This exercise calls for the records to be returned exactly, with images removed.

_Data extracts_
# # # #

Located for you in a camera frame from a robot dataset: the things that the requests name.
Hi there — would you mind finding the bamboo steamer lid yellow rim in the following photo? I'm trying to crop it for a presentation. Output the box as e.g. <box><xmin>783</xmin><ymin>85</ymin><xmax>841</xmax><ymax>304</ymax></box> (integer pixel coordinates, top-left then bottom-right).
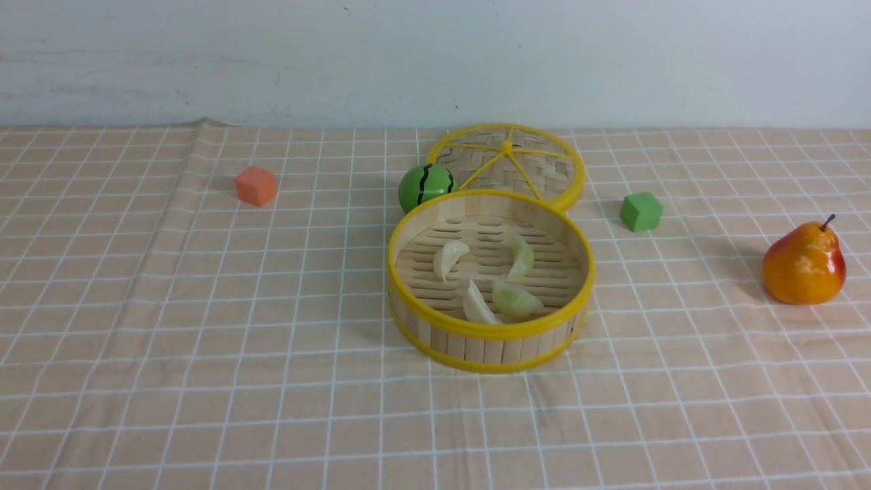
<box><xmin>426</xmin><ymin>123</ymin><xmax>586</xmax><ymax>212</ymax></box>

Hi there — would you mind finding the white dumpling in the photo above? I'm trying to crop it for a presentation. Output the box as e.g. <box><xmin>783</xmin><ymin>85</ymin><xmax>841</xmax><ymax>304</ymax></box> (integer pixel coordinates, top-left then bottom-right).
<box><xmin>433</xmin><ymin>240</ymin><xmax>470</xmax><ymax>282</ymax></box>
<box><xmin>461</xmin><ymin>280</ymin><xmax>504</xmax><ymax>325</ymax></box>

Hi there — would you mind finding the green watermelon toy ball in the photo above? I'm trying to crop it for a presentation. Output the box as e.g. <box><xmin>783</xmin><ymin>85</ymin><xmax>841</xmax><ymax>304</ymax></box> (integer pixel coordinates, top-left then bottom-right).
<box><xmin>398</xmin><ymin>163</ymin><xmax>457</xmax><ymax>214</ymax></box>

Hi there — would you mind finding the peach checkered tablecloth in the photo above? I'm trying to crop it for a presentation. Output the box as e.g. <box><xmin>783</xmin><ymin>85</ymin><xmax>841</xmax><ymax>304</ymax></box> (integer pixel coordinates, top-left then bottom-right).
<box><xmin>1</xmin><ymin>121</ymin><xmax>870</xmax><ymax>489</ymax></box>

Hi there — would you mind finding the orange foam cube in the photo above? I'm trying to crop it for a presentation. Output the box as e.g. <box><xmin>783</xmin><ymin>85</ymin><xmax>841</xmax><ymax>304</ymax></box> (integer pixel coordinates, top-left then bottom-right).
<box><xmin>233</xmin><ymin>165</ymin><xmax>278</xmax><ymax>208</ymax></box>

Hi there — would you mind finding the pale green dumpling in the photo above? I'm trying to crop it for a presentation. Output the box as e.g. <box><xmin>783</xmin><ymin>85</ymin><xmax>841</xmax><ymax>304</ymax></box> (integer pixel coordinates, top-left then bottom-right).
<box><xmin>507</xmin><ymin>235</ymin><xmax>535</xmax><ymax>281</ymax></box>
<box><xmin>491</xmin><ymin>278</ymin><xmax>544</xmax><ymax>317</ymax></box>

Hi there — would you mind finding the green foam cube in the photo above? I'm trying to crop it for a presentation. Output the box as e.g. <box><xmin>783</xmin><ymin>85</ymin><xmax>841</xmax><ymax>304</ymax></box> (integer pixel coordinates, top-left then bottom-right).
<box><xmin>619</xmin><ymin>191</ymin><xmax>665</xmax><ymax>233</ymax></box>

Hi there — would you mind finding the bamboo steamer tray yellow rim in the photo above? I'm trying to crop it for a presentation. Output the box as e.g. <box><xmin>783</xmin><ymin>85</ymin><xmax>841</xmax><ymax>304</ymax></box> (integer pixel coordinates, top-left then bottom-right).
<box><xmin>387</xmin><ymin>189</ymin><xmax>596</xmax><ymax>374</ymax></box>

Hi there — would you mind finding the orange yellow toy pear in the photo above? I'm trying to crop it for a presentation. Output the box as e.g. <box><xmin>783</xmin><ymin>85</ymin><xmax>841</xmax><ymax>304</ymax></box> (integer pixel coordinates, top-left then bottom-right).
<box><xmin>762</xmin><ymin>214</ymin><xmax>847</xmax><ymax>305</ymax></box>

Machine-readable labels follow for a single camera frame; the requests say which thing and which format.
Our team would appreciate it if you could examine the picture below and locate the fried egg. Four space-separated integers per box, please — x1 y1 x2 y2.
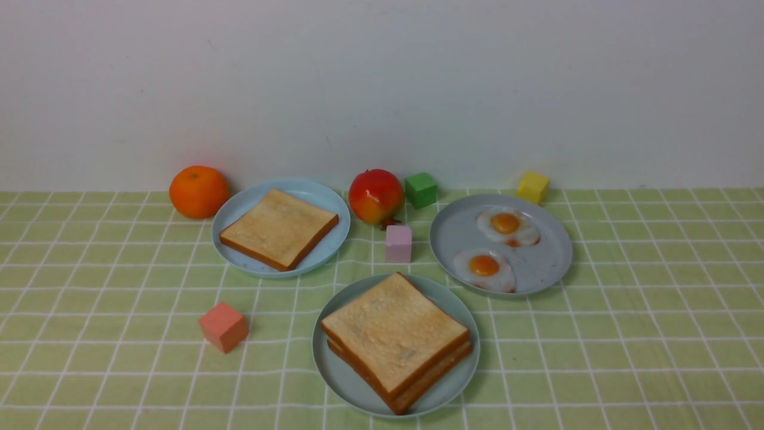
475 207 541 248
451 248 516 294

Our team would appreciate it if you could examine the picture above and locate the orange fruit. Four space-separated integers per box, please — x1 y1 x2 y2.
168 165 231 219

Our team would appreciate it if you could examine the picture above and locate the grey blue egg plate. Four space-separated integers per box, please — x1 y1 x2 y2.
429 193 573 299

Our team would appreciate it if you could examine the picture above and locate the front fried egg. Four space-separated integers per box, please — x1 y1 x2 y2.
451 248 516 294

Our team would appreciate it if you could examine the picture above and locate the pink cube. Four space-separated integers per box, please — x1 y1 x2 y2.
384 225 413 264

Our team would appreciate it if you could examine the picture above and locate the green cube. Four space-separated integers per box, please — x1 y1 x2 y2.
404 172 438 210

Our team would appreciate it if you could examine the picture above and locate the yellow cube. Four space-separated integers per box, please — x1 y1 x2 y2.
516 171 550 206

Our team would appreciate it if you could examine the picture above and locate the toast slice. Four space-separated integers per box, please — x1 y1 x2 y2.
218 189 340 272
326 339 474 414
321 272 469 397

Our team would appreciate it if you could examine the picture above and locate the salmon red cube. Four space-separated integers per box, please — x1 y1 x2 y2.
198 302 250 354

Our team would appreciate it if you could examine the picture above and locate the light blue front plate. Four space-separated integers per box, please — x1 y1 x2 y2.
312 274 481 420

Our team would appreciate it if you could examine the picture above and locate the rear fried egg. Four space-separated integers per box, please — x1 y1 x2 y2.
475 207 541 248

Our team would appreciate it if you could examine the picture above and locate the red yellow apple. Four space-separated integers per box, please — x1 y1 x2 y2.
347 168 405 231

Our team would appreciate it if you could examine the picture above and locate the light blue bread plate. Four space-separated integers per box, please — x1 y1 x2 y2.
212 179 351 280

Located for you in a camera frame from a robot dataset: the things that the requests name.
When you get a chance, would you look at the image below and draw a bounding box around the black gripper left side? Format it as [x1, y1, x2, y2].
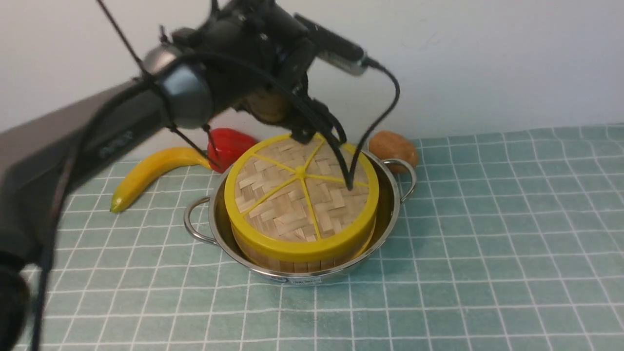
[234, 0, 342, 144]

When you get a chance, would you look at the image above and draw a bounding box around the woven bamboo steamer lid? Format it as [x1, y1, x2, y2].
[224, 133, 380, 263]

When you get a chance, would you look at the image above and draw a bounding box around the bamboo steamer basket yellow rim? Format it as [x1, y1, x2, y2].
[231, 214, 376, 273]

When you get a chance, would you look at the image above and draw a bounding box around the stainless steel pot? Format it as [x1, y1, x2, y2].
[183, 150, 417, 286]

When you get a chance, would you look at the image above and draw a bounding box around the red bell pepper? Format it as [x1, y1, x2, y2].
[207, 128, 258, 173]

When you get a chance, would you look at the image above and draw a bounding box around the brown potato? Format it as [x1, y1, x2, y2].
[368, 130, 419, 168]

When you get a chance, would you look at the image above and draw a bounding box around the yellow banana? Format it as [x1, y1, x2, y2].
[109, 147, 213, 213]

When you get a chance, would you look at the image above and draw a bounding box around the green checkered tablecloth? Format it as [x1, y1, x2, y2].
[41, 125, 624, 351]

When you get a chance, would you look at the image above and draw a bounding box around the wrist camera left side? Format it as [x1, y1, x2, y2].
[294, 13, 368, 77]

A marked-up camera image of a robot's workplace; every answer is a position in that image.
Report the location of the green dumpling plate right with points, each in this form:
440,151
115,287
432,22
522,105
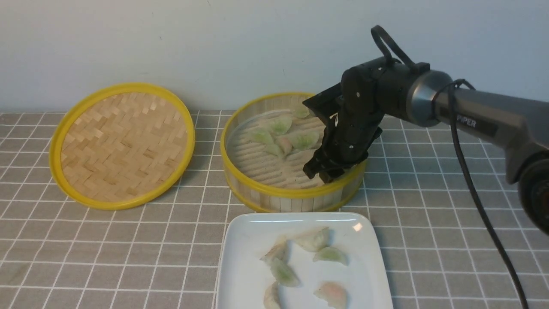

# # # #

_Answer to this task_
Located for you in a camera frame from a robot dataset: the things that the requests name.
Hi there — would you mind finding the bamboo steamer lid yellow rim in the following photo? I'm trying to crop it for a presentation. Output the box as e.g. <box><xmin>783</xmin><ymin>85</ymin><xmax>841</xmax><ymax>304</ymax></box> (integer pixel coordinates, top-left then bottom-right).
<box><xmin>426</xmin><ymin>123</ymin><xmax>586</xmax><ymax>212</ymax></box>

Hi there — would you mind finding the white dumpling in the photo above? I'm trying to crop it for a presentation. Output the box as e.g. <box><xmin>783</xmin><ymin>85</ymin><xmax>841</xmax><ymax>304</ymax></box> (integer pixel coordinates, top-left then bottom-right).
<box><xmin>433</xmin><ymin>240</ymin><xmax>470</xmax><ymax>282</ymax></box>
<box><xmin>461</xmin><ymin>280</ymin><xmax>504</xmax><ymax>325</ymax></box>

Hi there — would you mind finding the green watermelon toy ball in the photo above? I'm trying to crop it for a presentation. Output the box as e.g. <box><xmin>783</xmin><ymin>85</ymin><xmax>841</xmax><ymax>304</ymax></box> (integer pixel coordinates, top-left then bottom-right).
<box><xmin>398</xmin><ymin>163</ymin><xmax>457</xmax><ymax>214</ymax></box>

Hi there — would you mind finding the peach checkered tablecloth in the photo above? I'm trying to crop it for a presentation. Output the box as e.g. <box><xmin>783</xmin><ymin>85</ymin><xmax>841</xmax><ymax>304</ymax></box> (integer pixel coordinates, top-left then bottom-right).
<box><xmin>1</xmin><ymin>121</ymin><xmax>870</xmax><ymax>489</ymax></box>

Hi there — would you mind finding the orange foam cube in the photo above? I'm trying to crop it for a presentation. Output the box as e.g. <box><xmin>783</xmin><ymin>85</ymin><xmax>841</xmax><ymax>304</ymax></box> (integer pixel coordinates, top-left then bottom-right).
<box><xmin>233</xmin><ymin>165</ymin><xmax>278</xmax><ymax>208</ymax></box>

Hi there — would you mind finding the pale green dumpling in the photo above? I'm trying to crop it for a presentation. Output the box as e.g. <box><xmin>783</xmin><ymin>85</ymin><xmax>841</xmax><ymax>304</ymax></box> (integer pixel coordinates, top-left then bottom-right).
<box><xmin>507</xmin><ymin>235</ymin><xmax>535</xmax><ymax>281</ymax></box>
<box><xmin>491</xmin><ymin>278</ymin><xmax>544</xmax><ymax>317</ymax></box>

Hi there — would you mind finding the green foam cube in the photo above? I'm trying to crop it for a presentation. Output the box as e.g. <box><xmin>783</xmin><ymin>85</ymin><xmax>841</xmax><ymax>304</ymax></box> (integer pixel coordinates, top-left then bottom-right).
<box><xmin>619</xmin><ymin>191</ymin><xmax>665</xmax><ymax>233</ymax></box>

Hi there — would you mind finding the bamboo steamer tray yellow rim in the photo above? I'm trying to crop it for a presentation. Output the box as e.g. <box><xmin>783</xmin><ymin>85</ymin><xmax>841</xmax><ymax>304</ymax></box> (integer pixel coordinates, top-left then bottom-right).
<box><xmin>387</xmin><ymin>189</ymin><xmax>596</xmax><ymax>374</ymax></box>

Hi there — would you mind finding the orange yellow toy pear in the photo above? I'm trying to crop it for a presentation. Output the box as e.g. <box><xmin>783</xmin><ymin>85</ymin><xmax>841</xmax><ymax>304</ymax></box> (integer pixel coordinates, top-left then bottom-right).
<box><xmin>762</xmin><ymin>214</ymin><xmax>847</xmax><ymax>305</ymax></box>

Machine-readable labels follow for a single camera frame; the requests say which thing and which format.
Our team would appreciate it if you could examine the picture below and locate the fried egg. Four space-separated integers per box, please — x1 y1 x2 y2.
475 207 541 248
451 248 516 294

Our team would appreciate it if you could examine the picture above and locate the orange fruit. Four space-separated integers per box, please — x1 y1 x2 y2.
168 165 231 219

Our team would appreciate it if you could examine the picture above and locate the grey blue egg plate. Four space-separated integers per box, please — x1 y1 x2 y2.
429 193 573 299

Our team would appreciate it if you could examine the picture above and locate the front fried egg. Four space-separated integers per box, please — x1 y1 x2 y2.
451 248 516 294

Our team would appreciate it if you could examine the picture above and locate the pink cube. Four space-separated integers per box, please — x1 y1 x2 y2.
384 225 413 264

Our team would appreciate it if you could examine the picture above and locate the green cube. Four space-separated integers per box, please — x1 y1 x2 y2.
404 172 438 210

Our team would appreciate it if you could examine the picture above and locate the yellow cube. Four space-separated integers per box, please — x1 y1 x2 y2.
516 171 550 206

Our team would appreciate it if you could examine the picture above and locate the toast slice. Four space-separated integers per box, please — x1 y1 x2 y2.
218 189 340 272
326 339 474 414
321 272 469 397

Our team would appreciate it if you could examine the picture above and locate the salmon red cube. Four space-separated integers per box, please — x1 y1 x2 y2.
198 302 250 354

Our team would appreciate it if you could examine the picture above and locate the light blue front plate. Four space-separated integers per box, please — x1 y1 x2 y2.
312 274 481 420

Our team would appreciate it if you could examine the picture above and locate the rear fried egg. Four space-separated integers per box, please — x1 y1 x2 y2.
475 207 541 248

Our team would appreciate it if you could examine the picture above and locate the red yellow apple. Four space-separated integers per box, please — x1 y1 x2 y2.
347 168 405 231

Our team would appreciate it if you could examine the picture above and locate the light blue bread plate. Four space-separated integers per box, please — x1 y1 x2 y2.
212 179 351 280

Located for you in a camera frame from a robot dataset: the things that the requests name.
When you get a chance, would you look at the image below and draw a bounding box around the black gripper left side? Format it as [x1, y1, x2, y2].
[234, 0, 342, 144]

When you get a chance, would you look at the image above and draw a bounding box around the woven bamboo steamer lid? Format it as [x1, y1, x2, y2].
[224, 133, 380, 263]

When you get a chance, would you look at the image above and draw a bounding box around the bamboo steamer basket yellow rim? Format it as [x1, y1, x2, y2].
[231, 214, 376, 273]

When you get a chance, would you look at the image above and draw a bounding box around the stainless steel pot? Format it as [x1, y1, x2, y2].
[183, 150, 417, 286]

When you get a chance, would you look at the image above and draw a bounding box around the red bell pepper? Format it as [x1, y1, x2, y2].
[207, 128, 258, 173]

When you get a chance, would you look at the image above and draw a bounding box around the brown potato? Format it as [x1, y1, x2, y2].
[368, 130, 419, 168]

When you get a chance, would you look at the image above and draw a bounding box around the yellow banana? Format it as [x1, y1, x2, y2].
[109, 147, 213, 213]

When you get a chance, would you look at the image above and draw a bounding box around the green checkered tablecloth? Format it as [x1, y1, x2, y2].
[41, 125, 624, 351]

When you get a chance, would you look at the image above and draw a bounding box around the wrist camera left side? Format it as [x1, y1, x2, y2].
[294, 13, 368, 77]

A marked-up camera image of a robot's workplace; every answer is a position in that image.
Report the location of the green dumpling plate right with points, each in this form:
440,151
115,287
432,22
522,105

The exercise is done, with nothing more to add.